» Exercise prompt
Filter out every line below that lacks "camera", and copy the rest.

[Dataset entries]
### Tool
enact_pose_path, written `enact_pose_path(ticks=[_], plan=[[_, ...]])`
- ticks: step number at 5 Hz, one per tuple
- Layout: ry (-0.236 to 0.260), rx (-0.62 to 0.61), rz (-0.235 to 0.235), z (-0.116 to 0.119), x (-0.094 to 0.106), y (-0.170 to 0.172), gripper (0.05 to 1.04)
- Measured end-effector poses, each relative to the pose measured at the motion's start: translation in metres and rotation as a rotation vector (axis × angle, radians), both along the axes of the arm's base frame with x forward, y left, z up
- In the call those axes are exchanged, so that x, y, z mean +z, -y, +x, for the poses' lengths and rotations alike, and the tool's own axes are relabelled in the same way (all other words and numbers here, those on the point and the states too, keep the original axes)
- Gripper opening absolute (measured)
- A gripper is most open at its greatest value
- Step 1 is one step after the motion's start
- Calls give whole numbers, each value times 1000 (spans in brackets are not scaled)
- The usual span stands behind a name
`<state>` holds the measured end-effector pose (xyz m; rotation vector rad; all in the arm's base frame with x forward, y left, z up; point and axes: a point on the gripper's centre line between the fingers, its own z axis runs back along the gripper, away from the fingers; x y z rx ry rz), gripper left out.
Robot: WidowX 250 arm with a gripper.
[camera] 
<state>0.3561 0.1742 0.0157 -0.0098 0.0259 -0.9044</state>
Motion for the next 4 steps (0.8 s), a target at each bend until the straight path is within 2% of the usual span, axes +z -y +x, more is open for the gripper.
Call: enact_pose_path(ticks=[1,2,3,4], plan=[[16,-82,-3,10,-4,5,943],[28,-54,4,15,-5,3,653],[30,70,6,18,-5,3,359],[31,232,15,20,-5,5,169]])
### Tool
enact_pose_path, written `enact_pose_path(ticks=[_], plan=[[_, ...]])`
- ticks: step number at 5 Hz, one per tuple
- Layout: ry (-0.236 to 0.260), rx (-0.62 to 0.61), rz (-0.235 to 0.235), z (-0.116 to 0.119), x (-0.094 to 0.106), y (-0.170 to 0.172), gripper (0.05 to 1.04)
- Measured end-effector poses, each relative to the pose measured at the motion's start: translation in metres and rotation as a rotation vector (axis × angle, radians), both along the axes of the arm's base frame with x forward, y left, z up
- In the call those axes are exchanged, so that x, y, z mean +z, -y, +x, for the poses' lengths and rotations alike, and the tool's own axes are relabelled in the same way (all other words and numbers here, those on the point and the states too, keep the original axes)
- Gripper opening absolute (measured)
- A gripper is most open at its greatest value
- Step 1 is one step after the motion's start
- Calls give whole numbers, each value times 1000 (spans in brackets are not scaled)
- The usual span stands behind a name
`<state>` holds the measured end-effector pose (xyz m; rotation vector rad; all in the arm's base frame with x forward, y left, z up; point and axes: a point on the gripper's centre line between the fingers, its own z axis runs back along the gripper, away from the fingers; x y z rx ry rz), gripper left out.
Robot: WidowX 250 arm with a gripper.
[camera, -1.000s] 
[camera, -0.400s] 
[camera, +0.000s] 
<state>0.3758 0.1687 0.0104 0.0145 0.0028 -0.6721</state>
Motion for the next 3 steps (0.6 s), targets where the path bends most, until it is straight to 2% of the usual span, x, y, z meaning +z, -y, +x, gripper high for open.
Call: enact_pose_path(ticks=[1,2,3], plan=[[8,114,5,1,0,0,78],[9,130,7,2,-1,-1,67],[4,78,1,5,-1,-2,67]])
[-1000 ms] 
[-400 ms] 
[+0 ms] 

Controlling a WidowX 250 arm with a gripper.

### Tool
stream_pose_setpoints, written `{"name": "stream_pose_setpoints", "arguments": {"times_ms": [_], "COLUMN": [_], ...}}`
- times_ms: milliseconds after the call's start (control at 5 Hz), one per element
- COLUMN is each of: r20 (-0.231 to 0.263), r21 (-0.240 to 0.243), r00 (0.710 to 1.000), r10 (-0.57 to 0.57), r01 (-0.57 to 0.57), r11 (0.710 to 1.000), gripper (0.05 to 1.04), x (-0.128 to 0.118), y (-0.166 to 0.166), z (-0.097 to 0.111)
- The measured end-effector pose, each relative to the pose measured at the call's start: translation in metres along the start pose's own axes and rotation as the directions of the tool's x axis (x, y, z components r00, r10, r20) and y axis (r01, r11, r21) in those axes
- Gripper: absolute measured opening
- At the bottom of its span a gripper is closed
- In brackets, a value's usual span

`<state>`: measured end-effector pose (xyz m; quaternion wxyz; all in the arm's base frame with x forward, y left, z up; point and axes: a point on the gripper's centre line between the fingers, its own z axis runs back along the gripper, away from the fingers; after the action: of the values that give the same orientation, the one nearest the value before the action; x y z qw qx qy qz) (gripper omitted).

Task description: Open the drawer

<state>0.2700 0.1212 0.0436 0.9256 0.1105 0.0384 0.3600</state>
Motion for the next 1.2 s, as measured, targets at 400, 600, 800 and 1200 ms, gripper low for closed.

» Task answer
[camera] 
[camera, -1.000s] 
[camera, -0.400s] 
[camera, +0.000s] 

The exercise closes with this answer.